Data from NASA’s AIM spacecraft show that noctilucent clouds are like a great “geophysical light bulb.” They turn on every year in late spring, reaching almost full intensity over a period of no more than 5 to 10 days.
News flash: The bulb is glowing.
As December unfolded, a vast bank of noctilucent clouds were blanketing Antarctica. It started on November 20 as a tiny puff of electric-blue and quickly expanded to overlie nearly the entire continent. AIM is monitoring the progress of the clouds as they swirl and ripple around the south pole.
“The clouds appeared over the south pole earlier than usual this year,” says AIM science team member Cora Randall of the Laboratory for Atmospheric and Space Physics in Colorado. “Since AIM was launched, only the 2009 season got an earlier start.
Noctilucent clouds–or “NLCs” for short–are Earth’s highest clouds. Seeded by disintegrating meteoroids, they form at the edge of space 83 km above Earth’s surface. When sunlight hits the tiny ice crystals that make up these clouds, they appear to glow electric blue.
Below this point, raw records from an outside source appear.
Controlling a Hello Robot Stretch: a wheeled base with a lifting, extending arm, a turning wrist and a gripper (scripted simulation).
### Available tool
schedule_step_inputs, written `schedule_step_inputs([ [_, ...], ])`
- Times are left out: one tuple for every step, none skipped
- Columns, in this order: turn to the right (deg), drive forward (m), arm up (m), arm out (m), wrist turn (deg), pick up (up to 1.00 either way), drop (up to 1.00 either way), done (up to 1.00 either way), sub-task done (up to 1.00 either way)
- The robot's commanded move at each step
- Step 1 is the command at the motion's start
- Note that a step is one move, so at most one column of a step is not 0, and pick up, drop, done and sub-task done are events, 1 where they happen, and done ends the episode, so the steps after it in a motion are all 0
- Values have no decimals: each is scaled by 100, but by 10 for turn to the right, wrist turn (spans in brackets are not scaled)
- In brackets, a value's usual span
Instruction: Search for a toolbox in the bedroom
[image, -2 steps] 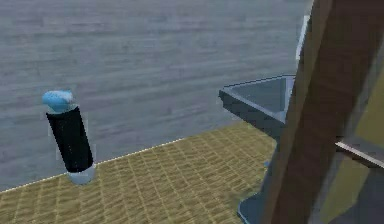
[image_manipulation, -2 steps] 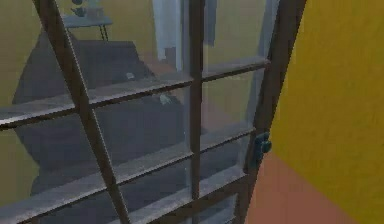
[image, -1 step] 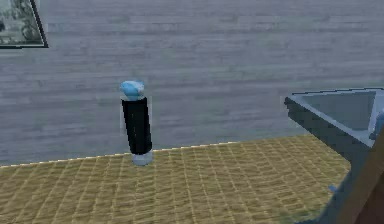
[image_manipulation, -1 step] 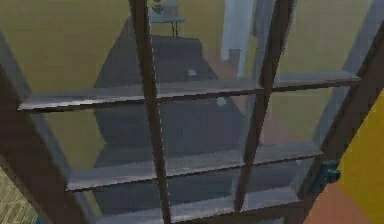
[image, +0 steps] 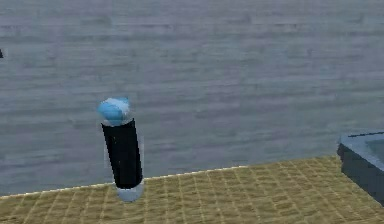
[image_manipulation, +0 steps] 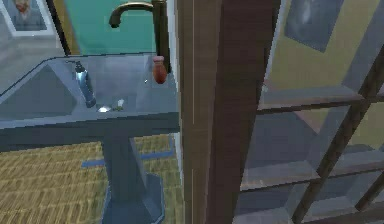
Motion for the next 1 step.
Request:
schedule_step_inputs([
  [150,0,0,0,0,0,0,0,0],
])
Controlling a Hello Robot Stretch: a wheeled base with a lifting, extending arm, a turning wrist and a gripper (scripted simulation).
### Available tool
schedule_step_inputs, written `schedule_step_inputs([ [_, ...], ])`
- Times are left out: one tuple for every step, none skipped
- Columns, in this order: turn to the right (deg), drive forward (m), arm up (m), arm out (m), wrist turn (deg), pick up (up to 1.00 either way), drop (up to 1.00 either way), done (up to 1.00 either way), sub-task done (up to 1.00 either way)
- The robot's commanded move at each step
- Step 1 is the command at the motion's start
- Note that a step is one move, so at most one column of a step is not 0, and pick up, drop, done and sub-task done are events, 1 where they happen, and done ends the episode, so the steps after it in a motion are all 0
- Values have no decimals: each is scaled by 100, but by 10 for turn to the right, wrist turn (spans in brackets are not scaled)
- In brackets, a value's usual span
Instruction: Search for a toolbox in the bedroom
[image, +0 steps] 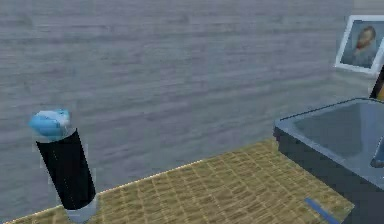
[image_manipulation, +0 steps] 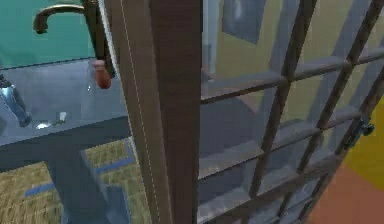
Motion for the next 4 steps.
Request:
schedule_step_inputs([
  [0,100,0,0,0,0,0,0,0],
  [60,0,0,0,0,0,0,0,0],
  [0,15,0,0,0,0,0,0,0],
  [450,0,0,0,0,0,0,0,0],
])
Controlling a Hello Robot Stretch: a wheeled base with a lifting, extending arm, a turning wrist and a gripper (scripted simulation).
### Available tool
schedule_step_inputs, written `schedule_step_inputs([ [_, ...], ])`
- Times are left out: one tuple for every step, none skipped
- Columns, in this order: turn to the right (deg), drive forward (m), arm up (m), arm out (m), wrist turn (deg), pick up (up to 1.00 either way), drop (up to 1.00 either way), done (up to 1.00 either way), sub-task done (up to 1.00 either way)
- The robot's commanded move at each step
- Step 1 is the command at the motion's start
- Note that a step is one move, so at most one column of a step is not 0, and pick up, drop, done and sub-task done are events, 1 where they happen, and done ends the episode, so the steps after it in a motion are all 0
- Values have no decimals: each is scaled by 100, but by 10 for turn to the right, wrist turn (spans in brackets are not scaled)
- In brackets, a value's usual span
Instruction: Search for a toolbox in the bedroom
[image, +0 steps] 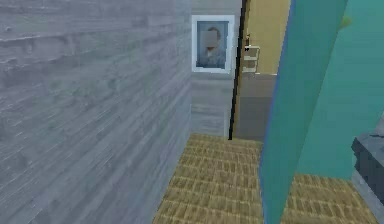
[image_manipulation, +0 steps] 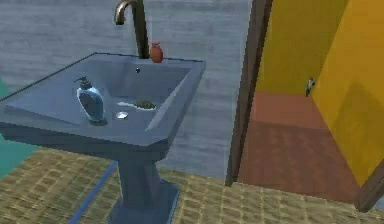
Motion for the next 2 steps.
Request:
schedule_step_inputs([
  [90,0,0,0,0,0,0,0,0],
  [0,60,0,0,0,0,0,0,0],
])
Summer is when NLCs are at their brightest and most widespread. Now is summer in the southern hemisphere. The clouds brighten over the south pole in November through February, and shift to the north pole in May through August.
Why summer? The answer has to do with wind patterns and the flow of humidity in our atmosphere. Summer happens to be the time when the greatest number of water molecules are wafted up from the lower atmosphere to mix with “meteor smoke” at the edge of space. Ironically, summer is also the time when the upper atmosphere is coldest, allowing the ice crystals of NLCs to form.
In recent years NLCs have intensified and spread. When noctilucent clouds first appeared in the 19th century, you had to travel to polar regions to see them. Since the turn of the century, however, they have been sighted as close to the equator as Colorado and Utah.
Some researchers believe this is a sign of climate change. One of the greenhouse gases that has become more abundant in Earth’s atmosphere since the 19th century is methane.
“When methane makes its way into the upper atmosphere, it is oxidized by a complex series of reactions to form water vapor,” explains Hampton University Professor James Russell, the principal investigator of AIM. “This extra water vapor is then available to grow ice crystals for NLCs.”
If this idea, one of several, is correct, noctilucent clouds are a sort of “canary in a coal mine” for one of the most important greenhouse gases. And that, says Russell, is a great reason to study them.
Studying NLCs is the prime mission of the AIM spacecraft. Since it was launched in 2007, AIM has made many key discoveries including the role of meteor dust in seeding NLCs and the way NLCs are affected by long-distance teleconnections in the atmosphere. More discoveries may be in the offing as NASA has just extended the mission for another two years.